With the teams’ improvement and many among the national media agreeing that the Jazz could make the finals this year, out come the fair-weather fans. You know the ones I’m talking about. Season tickets are sold out this year. That’s nice and all, but I want to take a minute to say fuck you to these people (I don’t even like calling them fans)—you know who you are. I’ve been going to Jazz games since I was 9. I was still going when Ty Corbin coached the team and they would literally blast that song “Stand By Me” through the arena after another spectacular loss. If that doesn’t show dedication, I don’t know what will.
So my prediction is that all the fair-weather fans will show up to every game late because P.F. Chang’s was too crowded before the game, drink all the newly available craft beer at the arena, be late for the start of the third quarter, give half of their season tickets away to their clients who don’t give a shit about basketball, either, leave the game early and buy a Donovan Mitchell jersey. I have a feeling I’m going to nail this one.
Coke, Shit and A Beautiful Mind
This prediction is happy and I hope it does come true: Jerry Sloan gets a statue outside the arena. But it’s bigger than John’s and Karl’s statues and is just him shoving a ref or Jerry Stackhouse. It shall be made out of bronze and engraved with all of Sloan’s favorite swearwords he’s gracefully articulated over the years—words like “motherfucker,” which I think is his favorite, “son of a bitch” and “lying-ass ref,” among many other unmentionable phrases.

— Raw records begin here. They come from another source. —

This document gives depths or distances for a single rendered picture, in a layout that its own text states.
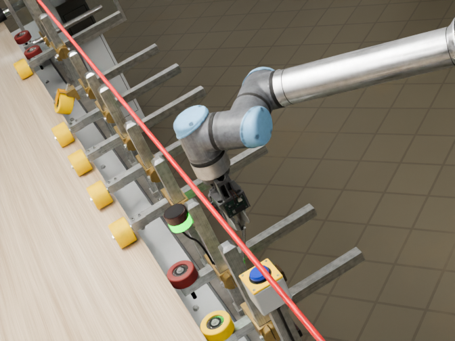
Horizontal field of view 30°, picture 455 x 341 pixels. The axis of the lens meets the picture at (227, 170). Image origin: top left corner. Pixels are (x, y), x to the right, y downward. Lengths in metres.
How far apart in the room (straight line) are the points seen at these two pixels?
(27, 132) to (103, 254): 0.98
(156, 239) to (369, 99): 1.75
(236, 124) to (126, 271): 0.70
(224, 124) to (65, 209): 1.03
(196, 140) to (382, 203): 1.84
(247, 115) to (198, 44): 3.65
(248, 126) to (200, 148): 0.14
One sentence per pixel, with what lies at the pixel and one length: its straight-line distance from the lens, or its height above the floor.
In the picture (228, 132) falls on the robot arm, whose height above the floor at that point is 1.35.
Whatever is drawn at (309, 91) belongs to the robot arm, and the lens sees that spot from 1.95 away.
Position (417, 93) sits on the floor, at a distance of 4.28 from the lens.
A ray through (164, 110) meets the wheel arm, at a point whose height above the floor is 0.96.
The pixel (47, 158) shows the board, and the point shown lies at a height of 0.90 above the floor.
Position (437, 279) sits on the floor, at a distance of 3.30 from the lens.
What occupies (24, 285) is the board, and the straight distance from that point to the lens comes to 2.62.
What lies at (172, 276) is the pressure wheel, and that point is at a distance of 2.32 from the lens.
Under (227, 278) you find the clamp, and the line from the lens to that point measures 2.29.
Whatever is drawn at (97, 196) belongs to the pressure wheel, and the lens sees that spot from 2.68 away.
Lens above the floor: 2.34
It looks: 33 degrees down
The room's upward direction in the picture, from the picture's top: 25 degrees counter-clockwise
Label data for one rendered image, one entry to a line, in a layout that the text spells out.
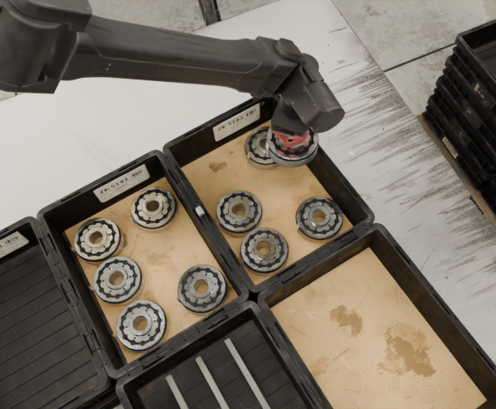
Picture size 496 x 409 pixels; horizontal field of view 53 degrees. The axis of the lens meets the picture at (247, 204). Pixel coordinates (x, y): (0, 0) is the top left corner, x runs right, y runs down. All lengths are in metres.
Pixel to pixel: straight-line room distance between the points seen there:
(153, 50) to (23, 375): 0.77
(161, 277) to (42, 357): 0.29
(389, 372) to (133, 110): 0.97
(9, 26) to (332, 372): 0.82
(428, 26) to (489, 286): 1.67
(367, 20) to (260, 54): 1.98
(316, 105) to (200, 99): 0.75
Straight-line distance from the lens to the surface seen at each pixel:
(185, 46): 0.63
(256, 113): 1.20
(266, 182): 1.17
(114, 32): 0.57
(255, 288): 0.97
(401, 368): 1.07
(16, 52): 0.52
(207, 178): 1.18
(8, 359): 1.18
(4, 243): 1.17
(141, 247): 1.14
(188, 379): 1.05
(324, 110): 0.76
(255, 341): 1.05
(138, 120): 1.47
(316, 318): 1.06
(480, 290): 1.30
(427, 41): 2.65
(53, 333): 1.15
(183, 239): 1.12
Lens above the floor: 1.86
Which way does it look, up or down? 65 degrees down
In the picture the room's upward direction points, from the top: 7 degrees counter-clockwise
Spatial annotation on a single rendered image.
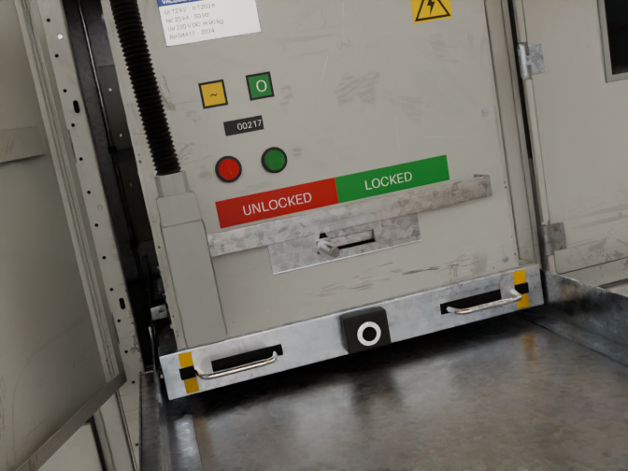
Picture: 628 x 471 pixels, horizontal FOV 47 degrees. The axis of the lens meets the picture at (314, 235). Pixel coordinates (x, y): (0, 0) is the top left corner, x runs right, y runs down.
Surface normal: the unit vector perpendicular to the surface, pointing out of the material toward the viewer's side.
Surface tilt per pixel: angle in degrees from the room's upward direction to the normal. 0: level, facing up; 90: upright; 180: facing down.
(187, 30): 90
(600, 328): 90
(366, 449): 0
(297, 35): 90
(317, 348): 90
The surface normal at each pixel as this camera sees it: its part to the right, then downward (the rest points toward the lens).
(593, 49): 0.23, 0.12
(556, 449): -0.18, -0.97
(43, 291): 0.97, -0.15
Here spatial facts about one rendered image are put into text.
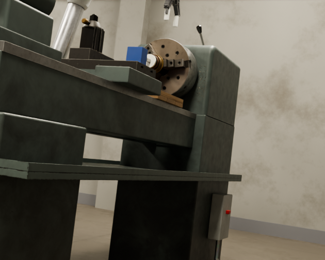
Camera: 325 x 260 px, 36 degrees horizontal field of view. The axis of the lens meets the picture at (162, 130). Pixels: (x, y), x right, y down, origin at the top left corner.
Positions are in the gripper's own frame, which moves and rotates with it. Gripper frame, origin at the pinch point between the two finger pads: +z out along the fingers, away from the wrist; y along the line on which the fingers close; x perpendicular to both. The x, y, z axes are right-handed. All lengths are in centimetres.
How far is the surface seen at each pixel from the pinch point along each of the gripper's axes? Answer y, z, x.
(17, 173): 166, 89, 39
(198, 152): 16, 76, 33
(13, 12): 154, 44, 20
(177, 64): 36, 33, 23
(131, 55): 64, 36, 11
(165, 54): 31.5, 27.1, 13.3
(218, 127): -10, 60, 34
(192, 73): 26, 36, 28
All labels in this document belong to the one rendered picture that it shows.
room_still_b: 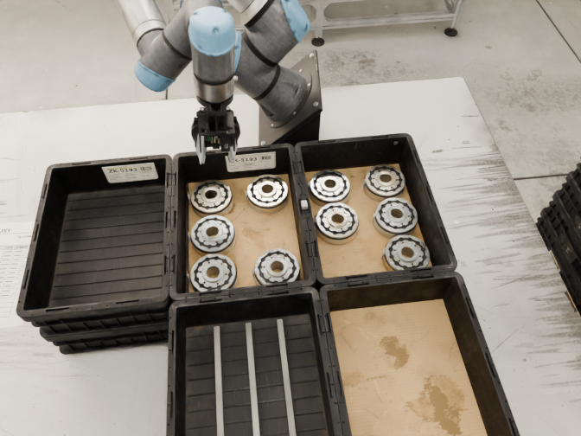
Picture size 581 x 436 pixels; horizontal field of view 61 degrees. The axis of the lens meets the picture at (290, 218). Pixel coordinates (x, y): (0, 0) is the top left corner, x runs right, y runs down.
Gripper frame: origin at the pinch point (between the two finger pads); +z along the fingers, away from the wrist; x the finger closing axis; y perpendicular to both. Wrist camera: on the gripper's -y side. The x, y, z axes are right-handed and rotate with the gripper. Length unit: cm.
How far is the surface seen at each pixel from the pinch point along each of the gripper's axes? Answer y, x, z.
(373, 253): 20.3, 35.0, 13.7
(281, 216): 6.8, 15.1, 15.6
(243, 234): 10.5, 5.4, 16.6
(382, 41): -172, 108, 88
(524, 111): -101, 167, 83
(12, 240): -5, -56, 35
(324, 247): 17.2, 24.0, 14.8
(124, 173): -7.6, -22.5, 13.1
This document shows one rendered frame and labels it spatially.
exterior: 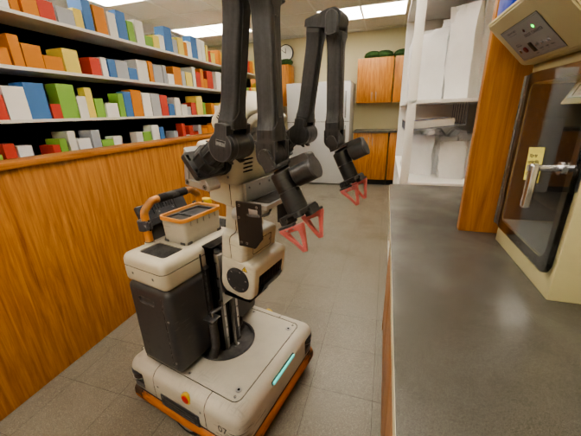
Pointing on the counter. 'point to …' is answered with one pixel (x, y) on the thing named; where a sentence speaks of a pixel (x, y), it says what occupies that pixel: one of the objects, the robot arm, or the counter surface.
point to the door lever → (536, 180)
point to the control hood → (569, 34)
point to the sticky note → (534, 157)
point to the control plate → (514, 36)
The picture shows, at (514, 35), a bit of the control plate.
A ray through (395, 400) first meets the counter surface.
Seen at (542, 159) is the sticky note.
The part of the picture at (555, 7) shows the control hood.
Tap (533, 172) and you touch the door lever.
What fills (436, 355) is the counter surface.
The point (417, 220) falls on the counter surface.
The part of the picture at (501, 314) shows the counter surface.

Coach Quinn Snyder’s coke dealer will get arrested this season, thus triggering a mental breakdown with his inability to self-medicate. All of Snyder’s clipboards will then look like that cork board with all the crazy shit on it from the movie A Beautiful Mind, and he’ll fire all assistant coaches and let the voices in his head fill their previous roles. Most players will be confused and hate this, but Gobert will love his new role as point guard.
The ghost of Hot Rod Hundley will haunt the arena this year. I predict that he possesses play-by-play announcer David Locke mid-game, thus making Ron Boone shit his pants. Ron will proceed to call the game in the same shitty way he always does like nothing happened and with his pants full of poop. An exorcism will be performed by the great Frank Layden mid–third quarter. Then Locke will quit for the season to focus on his podcast.
And there you have it. I hope you all have a great season, and go Jazz!